Demand for apartments has been particularly high along the Anatolian coast of the city, where many older residences are being torn down to be replaced with modern buildings, Istanbul Realtors' Chamber Chair Nizamettin Aşa said.

"More than 100,000 people are looking for houses," Aşa said. "Almost 4,000 buildings are being torn down in this area for urban transformation. People who have to evacuate their homes start looking for other places."

The same situation has emerged in European neighborhoods as well, Aşa noted, saying that the central Beşiktaş district is unable to supply homes for everyone searching.

As a result, potential renters in Beşiktaş go as far as the suburban Avcılar district to look for homes, where urban transformation has shrunk supply too, the expert noted. 

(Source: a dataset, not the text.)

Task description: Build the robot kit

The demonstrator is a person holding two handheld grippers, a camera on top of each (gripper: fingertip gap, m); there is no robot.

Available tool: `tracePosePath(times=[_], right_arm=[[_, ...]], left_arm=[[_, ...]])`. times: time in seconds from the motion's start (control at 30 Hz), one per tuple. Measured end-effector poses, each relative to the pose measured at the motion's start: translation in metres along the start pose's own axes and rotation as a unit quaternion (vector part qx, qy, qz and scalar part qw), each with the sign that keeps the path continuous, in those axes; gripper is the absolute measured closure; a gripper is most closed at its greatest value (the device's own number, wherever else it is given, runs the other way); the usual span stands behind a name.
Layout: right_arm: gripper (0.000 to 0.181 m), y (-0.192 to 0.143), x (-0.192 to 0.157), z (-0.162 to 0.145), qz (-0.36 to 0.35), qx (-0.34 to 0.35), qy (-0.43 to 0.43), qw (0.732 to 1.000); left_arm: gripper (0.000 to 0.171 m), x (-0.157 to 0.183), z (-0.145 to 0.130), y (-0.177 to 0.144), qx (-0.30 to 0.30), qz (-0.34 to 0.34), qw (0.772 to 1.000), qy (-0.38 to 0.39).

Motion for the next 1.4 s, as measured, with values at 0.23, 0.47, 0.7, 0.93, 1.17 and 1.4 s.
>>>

"People face the same problem in Avcılar. Two out of three buildings have been torn down because of urban transformation, it's like a construction site," Aşa said.

The current cycle of urban transformation projects should be completed next year, hitting the breaks on rent prices, the expert said.

Construction workers on strike

Separately, Turkey's Construction Contractors Confederation (İMKON) started a strike with its 120,000 members across 40 provinces to protest outrageous price hikes on cement. 

The organization noted that construction is a critical industry in Turkey, adding that cement is one of the key materials that affect its production, which in turn hinders 250 sub-sectors.

"Turkey has left no choice to the construction sector but to stop production and go on strike. We are stopping our operations until Sep. 24 to protest the cement industry's outrageous price hikes," said an official statement from the organization. 

The organization also noted that it has repeatedly petitioned the Trade Ministry about its struggle with increased prices but that it has received no concrete solution in return.